Q: Why does Premera continue to tout grants issued to the community when it received a windfall under the tax reform act and is required to do so as a non profit?

A: We recently announced a $1 million grant to Covenant House Alaska to provide housing and behavioral health services for homeless youth. The funding was part of a one-time only refund Premera received earlier this year due to changes in the U.S. corporate tax system. We were free to spend this money as we wished. We are choosing to invest the bulk of our refund into efforts to stabilize the individual market, increase access to health care in rural areas and address behavioral health issues particularly as they relate to homelessness. We see homelessness as a health care issue. Putting a roof over someone’s head increases their life expectancy dramatically, while lowering the total cost of care in the community.

Q: What is being done to make health care more efficient and affordable?

A: There are a number of ways both big and small we are working to make health care more efficient and affordable. These include launching digital tools to make finding a doctor and scheduling appointments easier, our support of the Alaska health information network to give doctors a more holistic view into a patient’s health and our work to help doctors and their patients find lower-cost medications. We also are working diligently to reduce our own administrative costs. Finally, we are working closely with the recently created coalition called ‘Alaskans for Sustainable Healthcare Costs. This is a group of employers working to help find solutions to rising costs, which in turn, affect both employee benefits expenses and individual premiums.

Q: What is Premera’s financial motivation to reduce healthcare cost in Alaska?

A: By reducing health care costs in Alaska, more Alaskans could afford health insurance, which, in turn, would increase our membership.

Q: Is Premera open to new tech that empowers its customers? Ex, fitmood is an application developed to educate and assess trends in a patient’s declining health. This data can help to identify (on a full spectrum) issues that directly impact their physical and mental health needs

A: Yes, we are always open to new technology that empowers customers to help them make better health care decisions for themselves and their families. For example, earlier this year, we launched a new digital platform called Premera Pulse that enables us to easily curate networks of high-value providers, simplifying our members’ search and selection. Premera Pulse also sends personalized text messages notifying our members at important moments in their health care journey.

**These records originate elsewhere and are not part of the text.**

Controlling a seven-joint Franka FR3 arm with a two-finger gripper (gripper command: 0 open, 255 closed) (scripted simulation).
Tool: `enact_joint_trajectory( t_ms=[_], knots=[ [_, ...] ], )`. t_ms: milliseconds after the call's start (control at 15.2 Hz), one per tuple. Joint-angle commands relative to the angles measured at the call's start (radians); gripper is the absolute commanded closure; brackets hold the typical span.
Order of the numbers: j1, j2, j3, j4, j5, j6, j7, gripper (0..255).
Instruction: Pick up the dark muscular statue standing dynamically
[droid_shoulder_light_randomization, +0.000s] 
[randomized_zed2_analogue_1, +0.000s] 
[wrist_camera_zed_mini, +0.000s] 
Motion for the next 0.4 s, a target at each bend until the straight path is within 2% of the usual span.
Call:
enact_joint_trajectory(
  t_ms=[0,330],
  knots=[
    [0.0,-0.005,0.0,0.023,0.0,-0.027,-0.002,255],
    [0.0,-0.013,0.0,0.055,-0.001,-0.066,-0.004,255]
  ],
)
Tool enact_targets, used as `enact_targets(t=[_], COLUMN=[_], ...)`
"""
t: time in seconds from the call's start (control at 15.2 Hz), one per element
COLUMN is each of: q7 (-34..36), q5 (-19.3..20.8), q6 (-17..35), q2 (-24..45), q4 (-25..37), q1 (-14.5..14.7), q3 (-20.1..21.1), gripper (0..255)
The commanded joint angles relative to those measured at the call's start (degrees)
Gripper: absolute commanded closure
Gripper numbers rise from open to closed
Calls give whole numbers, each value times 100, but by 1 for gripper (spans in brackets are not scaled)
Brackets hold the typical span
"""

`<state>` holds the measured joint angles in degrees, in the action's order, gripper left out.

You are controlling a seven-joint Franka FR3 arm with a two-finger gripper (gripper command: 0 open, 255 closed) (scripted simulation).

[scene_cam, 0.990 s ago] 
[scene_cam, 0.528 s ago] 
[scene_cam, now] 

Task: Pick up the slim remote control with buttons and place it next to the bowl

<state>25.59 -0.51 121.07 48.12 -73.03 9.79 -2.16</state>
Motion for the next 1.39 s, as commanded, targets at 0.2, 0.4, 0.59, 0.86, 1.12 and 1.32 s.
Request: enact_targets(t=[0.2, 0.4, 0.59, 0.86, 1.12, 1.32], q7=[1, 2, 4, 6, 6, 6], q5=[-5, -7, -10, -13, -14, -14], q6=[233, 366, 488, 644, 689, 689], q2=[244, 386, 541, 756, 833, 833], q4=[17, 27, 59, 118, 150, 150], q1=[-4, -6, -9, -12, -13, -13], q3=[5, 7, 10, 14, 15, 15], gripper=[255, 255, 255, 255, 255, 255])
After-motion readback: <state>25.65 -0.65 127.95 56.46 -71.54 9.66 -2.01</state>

Q: Can/should we impose controls on doctor/hospital fees in AK?

A: As a health payer, we work with all stakeholders on behalf of our customers and members to help relieve the burden of the high cost of care. While we are not in a position to impose cost controls on Alaska providers, as a long-standing leader in the Alaska healthcare community, we will continue to help lead the development and implementation of solutions that make healthcare more affordable for our customers and the community at large.